- – – – Kimbal Anderson Sensei
So, in our practice – and I think it’s the part that a particular group of people… one of the reasons they take this up… maybe they admire a particular part of the culture… – but the idea of the ten perfections – which you’ll never hear in a dojo, nowadays, it’s not something that happens, but we still do the old thing. And it kind of comes down to this: there’s a bunch of awarenesses that you develop in training: being able to keep your focus, how to relax under challenge, how to be truly decent – where you actually look at your own heart and you can say, “doing pretty good… it’s working… I’m figuring this out…” One of the things – and this probably comes from old yoga masters – concerning certain emotions and then their negative side, is that we’re learning through conscious engagement with what’s happening with us to work on these things, so they’re no longer sabotage… so they quit sabotaging us…
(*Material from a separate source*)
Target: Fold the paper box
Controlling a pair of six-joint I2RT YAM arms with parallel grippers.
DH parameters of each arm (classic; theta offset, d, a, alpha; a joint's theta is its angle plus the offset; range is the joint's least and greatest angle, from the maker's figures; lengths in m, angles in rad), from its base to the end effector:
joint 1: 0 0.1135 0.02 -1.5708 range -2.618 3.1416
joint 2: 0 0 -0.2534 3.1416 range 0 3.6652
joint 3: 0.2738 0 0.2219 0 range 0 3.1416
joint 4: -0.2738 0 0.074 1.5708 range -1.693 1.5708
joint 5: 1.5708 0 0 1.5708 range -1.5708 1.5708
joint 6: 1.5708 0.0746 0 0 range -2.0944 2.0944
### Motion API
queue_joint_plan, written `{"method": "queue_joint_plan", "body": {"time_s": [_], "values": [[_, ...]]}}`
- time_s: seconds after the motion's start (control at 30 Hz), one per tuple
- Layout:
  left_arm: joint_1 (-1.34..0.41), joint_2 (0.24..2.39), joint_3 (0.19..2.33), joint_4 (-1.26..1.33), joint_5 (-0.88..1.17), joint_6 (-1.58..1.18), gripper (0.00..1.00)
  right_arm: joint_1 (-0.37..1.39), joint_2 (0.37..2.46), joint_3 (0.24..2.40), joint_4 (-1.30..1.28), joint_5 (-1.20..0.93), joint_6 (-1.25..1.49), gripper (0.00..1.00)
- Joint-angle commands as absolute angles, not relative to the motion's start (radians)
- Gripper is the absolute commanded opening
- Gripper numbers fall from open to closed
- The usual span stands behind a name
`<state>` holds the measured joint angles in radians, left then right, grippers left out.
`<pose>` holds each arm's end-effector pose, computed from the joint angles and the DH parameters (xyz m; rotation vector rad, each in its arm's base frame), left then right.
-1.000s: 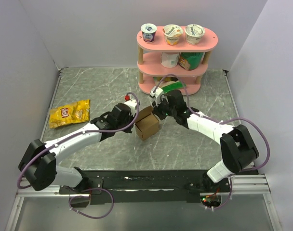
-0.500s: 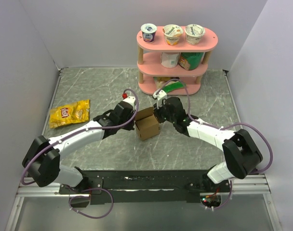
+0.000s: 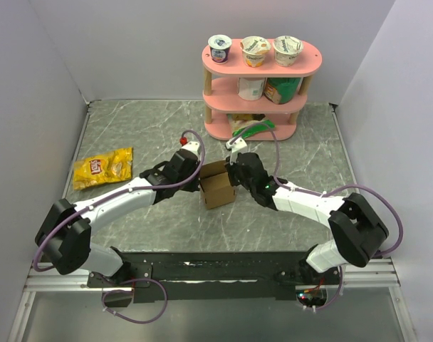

Because that’s so common, isn’t it?
You guys ever sabotage yourself?
The deal comes down to this: my teacher, in this case Shoji Sensei… we were… I was trying to figure out… on one level I wanted to train the way he was asking me to train – which is respect – because he was giving me something really cool, and on the other level, the level of the ten perfections, because he’d already done it and had a good idea about human nature – he had his own life – there’s a couple of things that he simply said “Start here. If you get this part even engaged and you start working on it, you will have immediate relief.” “Relief? Relief of what? Is there a threat I don’t know about?” And he said “you’ll have immediate relief…”
And so I’m going to address that a little bit with you as we play.
You know, I tell you like: when you can be really sincere and you thank the person that whacked you, because you realize, they just showed you that you weren’t out of the way. That’s what they really did. They didn’t think, “I’m going to make this person’s life miserable, and they’ll go to bed feeling bullied like they did in eighth grade…” It’s not that. It’s just: “oh… under these conditions I get whacked when I don’t get out of the whack-zone.”
That’s a good thing.
It’s a good thing.
To be able to deal with yourself, that part of you, so then whatever you want to call that part of yourself… …one of the big nemeses of a student progressing is arrogance, to be honest with you. And it takes so many forms, and some of it is so subtle, and so justifiable, and I’ll give you an example: how many of you can find a friend who will back up, justify, and totally agree with your arrogance: “they shouldn’t talk to you that way…” and all that stuff?
You can find them pretty easy.
How many friends do you have who can say, “Peter, you’re being kind of like an ass. This isn’t a good way to operate. These people have feelings and in many cases they’re quite intelligent. And you’re pretending that this thing you have going on is more important”?
So I’m going to ask you to do this exercise with yourself.
This is ongoing. This is a verb. You have to work on this all the time… And it’s more like: you start recognizing how subtle arrogance is. And then you’ll see how you try to deal with your arrogance by being arrogant back at it. That’s the first step. You’ll do that for sure.
Now… Nothing I’m telling you is me ridiculing you. It’s just some-one who’s been there pointing out trail-markers… You know that part that says “don’t go left”. Really, don’t do it, man. It’s not about if you can survive it, you’ll just die. There is no good ‘left’ on this thing.
In the case of this arrogance thing, to discover the difference between having a good, healthy sense of boundaries, self-esteem, and all that good stuff… you cannot have that little aspect of us, the arrogant part, come up with the rules.
And that’s the trick.
Maybe, as we learn in here, you’ll discover how you made up rules, and stories, and things to reinforce those stories, and how you listened with special ears when you got feedback, and you ignored everything that didn’t fit what you wanted… But what-ever you want to talk about, with it, that’s one of the first places to begin. Because it’s in your way. The sensory part I’m trying to show you, with ki, the kind of magic… that is totally in the way of it. That totally blocks your ability to have a very real set of feedback on energy stuff.
When you relieve yourself from this one part, the subtlety will be more available to you.
But also, sometimes the arrogance is false humility. It’s false. It appears to be like the person’s getting it, but it’s actually false.
And as I’ve told you: in here, function is what we look at.